El cielo apocalíptico de Melancholia se parece a aquel cielo
vacío que para Blanchot representa la escena originaria de su niñez. Ese cielo
le revela la atopía de lo completamente otro, cuando de pronto interrumpe lo
igual:
«Yo era un niño de siete u ocho
años de edad, me encontraba en una casa aislada, cerca de la ventana cerrada,
miraba hacia fuera, y de pronto, ¡nada podía ser más súbito!, fue como si el
cielo se abriera, como si se abriera infinitamente a lo infinito, para
invitarme a través de este arrollador momento de apertura a reconocer lo
infinito, pero lo infinito infinitamente vacío. El resultado era extraño. El
súbito y absoluto vacío del cielo, no visible, no oscuro –vacío de Dios: esto
era explícito, y en ello superaba con mucho la mera referencia a lo divino–,
sorprendió al niño con tal encanto y tal alegría, que por un momento se llenó
de lágrimas, y –añado preocupado por la verdad– yo creo que fueron sus últimas
lágrimas».[3]
El niño se ve arrebatado por la
infinitud del cielo vacío. Es arrancado de sí mismo y desinteriorizado hacia un
afuera atópico, es des-limitado y
des-vaciado. Este acontecimiento desastroso, esta irrupción del afuera, de lo totalmente otro, se realiza como un
des-propiar (expropiar), como supresión y vaciamiento de lo propio; a saber,
como muerte: «Vacío del cielo, muerte diferida: desastre».[4] Pero este
desastre llena al niño de una «alegría devastadora», es más, de una dicha de la ausencia. En eso consiste la dialéctica del desastre, que también
estructura la película Melancholia.
El infortunio desastroso se trueca de manera inesperada en salvación.

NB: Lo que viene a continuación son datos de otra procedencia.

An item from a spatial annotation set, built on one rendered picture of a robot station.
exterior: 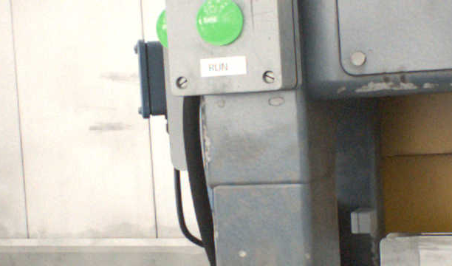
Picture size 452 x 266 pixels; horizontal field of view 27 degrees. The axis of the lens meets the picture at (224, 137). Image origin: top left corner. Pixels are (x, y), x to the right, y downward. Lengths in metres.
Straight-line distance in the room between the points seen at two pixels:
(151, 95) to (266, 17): 0.53
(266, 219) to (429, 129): 0.26
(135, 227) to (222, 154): 5.87
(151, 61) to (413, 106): 0.36
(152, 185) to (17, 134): 1.09
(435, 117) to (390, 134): 0.04
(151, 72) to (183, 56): 0.50
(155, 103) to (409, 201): 0.34
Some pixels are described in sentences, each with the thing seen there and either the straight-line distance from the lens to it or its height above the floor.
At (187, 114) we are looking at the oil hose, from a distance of 0.68.
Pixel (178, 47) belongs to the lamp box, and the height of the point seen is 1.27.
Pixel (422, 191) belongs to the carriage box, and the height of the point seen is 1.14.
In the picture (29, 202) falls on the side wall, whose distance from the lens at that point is 6.89.
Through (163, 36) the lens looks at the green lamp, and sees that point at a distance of 0.63.
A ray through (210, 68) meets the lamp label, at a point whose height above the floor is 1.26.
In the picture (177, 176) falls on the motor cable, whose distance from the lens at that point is 1.16.
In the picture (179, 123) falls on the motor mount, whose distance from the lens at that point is 1.09.
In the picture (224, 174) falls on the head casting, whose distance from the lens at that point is 0.65.
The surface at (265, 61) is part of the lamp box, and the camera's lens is 0.59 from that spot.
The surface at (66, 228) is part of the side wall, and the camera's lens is 6.77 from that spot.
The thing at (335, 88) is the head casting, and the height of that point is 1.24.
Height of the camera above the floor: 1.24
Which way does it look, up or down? 3 degrees down
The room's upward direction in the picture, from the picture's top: 4 degrees counter-clockwise
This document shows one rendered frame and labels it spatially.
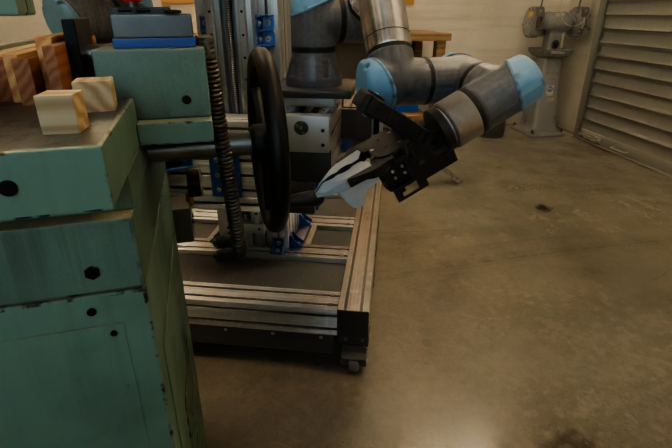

en La agonía del Eros, 2012
[1] R. Barthes, Fragmentos de un discurso amoroso,
México, Siglo XXI, 2006, p. 32.
[2] «Melancholia» es también el
nombre con el que se bautiza a esta «estrella resplandeciente». (N. del E.)
[3] M. Blanchot, «…absolute Leere
des Himmels…», en Coelen, M. (ed.), Die
andere Urszene, Berlín, Diaphanes, 2008, p. 19.
[4] Íd., La escritura del
desastre, Caracas, Monte-Ávila, 1990, p. 125.